Lorsqu’en 1931, les responsables de la censure américaine voient Frankenstein, leur plus importante réaction sera de couper, épouvantés, la scène où la créature lance une petite fille dans un étang. Ce geste, exécuté avec la plus pure innocence, prendra dès lors dans l’esprit du public du film une résonance sinistre, morbide, horrible. L’innocence hors champ, la raison derrière la réalité privée de sens, laissée à l’interprétation : c’est l’apprentissage que fait la petite Ana dans L’Esprit de la ruche. Et Ana est autant le scénariste Angel Fernandez-Santos que le réalisateur, autant le personnage que la jeune actrice, autant un personnage construit qu’une métaphore de l’Espagne : c’est ce que nous apprend cette édition DVD d’un film indispensable.
Dans le documentaire réalisé par Canal+ en 1998 Les Empreintes d’un esprit, le réalisateur Víctor Erice le souligne : sa plus belle scène, la plus réussie pour lui, est la scène où Ana Torrent découvre Frankenstein pour la première fois sur un écran de cinéma. Les images de la petite fille, alors âgée de sept ans, sont avant tout celle d’un documentaire – une dimension du cinéma de fiction dont, il y a déjà dix ans de cela, Erice déplore la disparition. Quelles sont les images qui inspirent à Ana Torrent ces yeux écarquillés, cette bouche entrouverte, ce regard entre fascination et terreur ? Impossible de le savoir la vision du film – un film qui, tout comme la première version cinéma de Frankenstein de Whale, laisse hors champ la mort de la petite fille. Car ce qui est hors champ, l’invisible, l’intangible, ce qui incite à la réflexion, à la confiance, à la foi forme le cœur de L’Esprit de la Ruche.
Dans son interview donnée cette année à Alain Bergala, Víctor Erice revient ainsi sur une magnifique anecdote autour de son film : après avoir vu Frankenstein, la petite Ana Torrent a rencontré José Villasante, qui jouait le rôle de la créature. Terrorisée, elle a fui cette apparition car de tous ceux qui participaient au tournage, la petite fille était la seule qui croyait à la réalité du monstre. Et ce qui la rassura ne fut pas lorsque l’acteur retira son masque, mais lorsque celui-ci, passablement désemparé, retourna à son repas et que la petite fille put s’apercevoir qu’il mangeait comme tout le monde. Dans Les Empreintes d’un esprit, Víctor Erice, Ángel Fernández Santos, le producteur Elias Querejeta s’expriment longuement sur le film – mais non point, ou si peu, Ana Torrent. L’actrice est cependant bien là, filmée pour les besoins du documentaire revenant sur les lieux du tournage, confrontée aux mêmes images, aux mêmes situations que petite fille. Mais Ana Torrent ne dira que fort peu de choses sur ce que le tournage représente pour elle.

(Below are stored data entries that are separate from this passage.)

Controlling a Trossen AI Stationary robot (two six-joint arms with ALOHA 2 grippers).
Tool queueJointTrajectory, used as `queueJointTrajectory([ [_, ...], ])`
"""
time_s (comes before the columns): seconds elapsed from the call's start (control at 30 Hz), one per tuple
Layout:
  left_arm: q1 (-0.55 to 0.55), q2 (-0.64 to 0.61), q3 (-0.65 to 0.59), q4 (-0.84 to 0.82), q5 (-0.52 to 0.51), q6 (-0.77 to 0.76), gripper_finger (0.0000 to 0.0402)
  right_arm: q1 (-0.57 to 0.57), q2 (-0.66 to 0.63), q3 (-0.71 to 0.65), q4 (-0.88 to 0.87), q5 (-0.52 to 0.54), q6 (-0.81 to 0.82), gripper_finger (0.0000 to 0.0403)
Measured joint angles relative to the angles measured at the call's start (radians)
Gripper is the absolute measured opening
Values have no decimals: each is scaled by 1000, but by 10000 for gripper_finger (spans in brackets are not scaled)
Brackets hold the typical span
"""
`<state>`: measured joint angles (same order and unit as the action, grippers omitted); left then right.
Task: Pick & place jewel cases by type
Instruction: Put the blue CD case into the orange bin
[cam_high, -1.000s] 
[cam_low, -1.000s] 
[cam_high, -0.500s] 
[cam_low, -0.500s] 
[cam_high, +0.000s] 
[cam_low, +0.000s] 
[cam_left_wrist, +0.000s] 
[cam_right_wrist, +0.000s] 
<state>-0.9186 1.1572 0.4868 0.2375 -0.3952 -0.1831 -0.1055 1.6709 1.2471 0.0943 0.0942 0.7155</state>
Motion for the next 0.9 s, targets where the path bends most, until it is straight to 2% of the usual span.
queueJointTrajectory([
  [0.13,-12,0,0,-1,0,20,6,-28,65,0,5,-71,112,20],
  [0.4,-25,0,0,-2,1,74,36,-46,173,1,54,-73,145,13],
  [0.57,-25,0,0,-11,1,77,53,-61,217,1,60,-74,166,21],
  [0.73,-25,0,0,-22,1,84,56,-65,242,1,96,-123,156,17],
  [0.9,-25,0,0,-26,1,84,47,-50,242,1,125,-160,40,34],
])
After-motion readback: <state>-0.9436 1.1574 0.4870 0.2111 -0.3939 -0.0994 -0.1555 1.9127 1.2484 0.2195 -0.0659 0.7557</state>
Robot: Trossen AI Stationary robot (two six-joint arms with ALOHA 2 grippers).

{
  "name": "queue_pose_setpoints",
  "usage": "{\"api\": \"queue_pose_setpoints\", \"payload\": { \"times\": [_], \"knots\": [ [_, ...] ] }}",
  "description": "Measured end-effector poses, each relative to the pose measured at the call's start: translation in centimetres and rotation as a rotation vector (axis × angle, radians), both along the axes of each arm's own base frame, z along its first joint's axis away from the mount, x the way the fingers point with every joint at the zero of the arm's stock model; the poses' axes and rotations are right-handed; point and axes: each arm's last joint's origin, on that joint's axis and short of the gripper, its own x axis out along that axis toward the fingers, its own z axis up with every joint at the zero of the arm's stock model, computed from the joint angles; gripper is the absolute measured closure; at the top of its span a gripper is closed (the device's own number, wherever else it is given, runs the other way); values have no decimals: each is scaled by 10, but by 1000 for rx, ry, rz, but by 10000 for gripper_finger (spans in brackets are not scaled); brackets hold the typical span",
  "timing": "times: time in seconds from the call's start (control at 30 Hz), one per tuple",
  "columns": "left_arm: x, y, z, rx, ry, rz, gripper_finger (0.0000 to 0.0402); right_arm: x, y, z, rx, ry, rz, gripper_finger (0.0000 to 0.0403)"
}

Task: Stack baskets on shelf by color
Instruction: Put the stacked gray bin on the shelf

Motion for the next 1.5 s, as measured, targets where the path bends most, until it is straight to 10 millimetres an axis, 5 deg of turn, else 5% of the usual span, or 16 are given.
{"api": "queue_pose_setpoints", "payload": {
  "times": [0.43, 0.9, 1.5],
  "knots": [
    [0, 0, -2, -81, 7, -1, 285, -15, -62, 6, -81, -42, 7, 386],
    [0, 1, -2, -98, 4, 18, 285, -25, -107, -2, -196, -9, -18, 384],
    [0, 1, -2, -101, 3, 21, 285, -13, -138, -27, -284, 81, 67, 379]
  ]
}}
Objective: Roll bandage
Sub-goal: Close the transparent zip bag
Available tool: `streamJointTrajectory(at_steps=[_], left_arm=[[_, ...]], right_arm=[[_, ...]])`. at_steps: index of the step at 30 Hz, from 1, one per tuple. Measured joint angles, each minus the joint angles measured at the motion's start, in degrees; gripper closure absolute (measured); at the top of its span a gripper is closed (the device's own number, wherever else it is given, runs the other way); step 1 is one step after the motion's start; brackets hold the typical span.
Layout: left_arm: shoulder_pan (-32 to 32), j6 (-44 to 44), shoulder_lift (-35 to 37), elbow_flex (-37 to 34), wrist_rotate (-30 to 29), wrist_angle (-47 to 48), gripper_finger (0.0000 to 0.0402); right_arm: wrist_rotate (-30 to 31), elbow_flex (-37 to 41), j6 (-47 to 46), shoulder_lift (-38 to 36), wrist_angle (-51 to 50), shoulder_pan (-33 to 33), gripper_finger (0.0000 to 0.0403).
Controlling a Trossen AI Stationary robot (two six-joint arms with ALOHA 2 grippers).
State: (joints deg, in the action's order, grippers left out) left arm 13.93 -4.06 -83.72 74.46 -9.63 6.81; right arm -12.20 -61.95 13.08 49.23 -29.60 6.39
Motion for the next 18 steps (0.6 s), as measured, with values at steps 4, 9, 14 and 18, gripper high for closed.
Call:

Erice revient longuement sur son style, ses inspirations, ses désirs de réalisateurs, sur les aspects techniques et politiques de son œuvre ; Ángel Fernández Santos insiste avec ferveur sur l’actualité de L’Esprit de la ruche, sur la nécessité de ne pas oublier le passé fasciste de son pays ; le producteur raconte l’épopée du film, depuis le moment où les participants se sont aperçus qu’aucun ne comprenait réellement le scénario jusqu’à la reconnaissance critique difficile sous la dictature franquiste… Mais du film d’Ana, on ne saura pas grand-chose. Et c’est probablement le plus précieux des bonus de cette édition DVD, que de laisser planer le mystère sur ce personnage, l’âme de ce film sans lequel les filmographies de Guillermo del Toro, amputée du Labyrinthe de Pan et de L’Échine du diable, ou de Peter Jackson qui n’aurait jamais réalisé son splendide Créatures célestes n’auraient été qu’un ramassis de blockbusters pour geeks.
Partagés entre une approche intellectuellement stimulante de L’Esprit de la ruche et une tentative de faire renaître dans le documentaire la beauté sombre et gracile du film, les bonus de cette édition peinent cependant à se comparer au morceau de choix que constitue la restauration en HDCAM de son film par Víctor Erice. « À l’ère de l’image prêt-à-porter très appréciée des producteurs de télévision, les nouveaux masters numériques [des] films du passé tendent aujourd’hui à moderniser des techniques insuffisantes et dépassées. C’est une erreur de corriger ces insuffisances et limitations car elles sont représentatives du film et de son époque. » Víctor Erice a donc refusé de parfaire l’image de son film, estimant à raison qu’elle fait partie de son identité, pour ne procéder à un nouvel étalonnage numérique que dans la mesure où cela servait l’identité du film. Cela seul suffirait à faire conseiller l’acquisition de cette édition, mais dont les documentaires bonus restent cependant tout à fait estimables.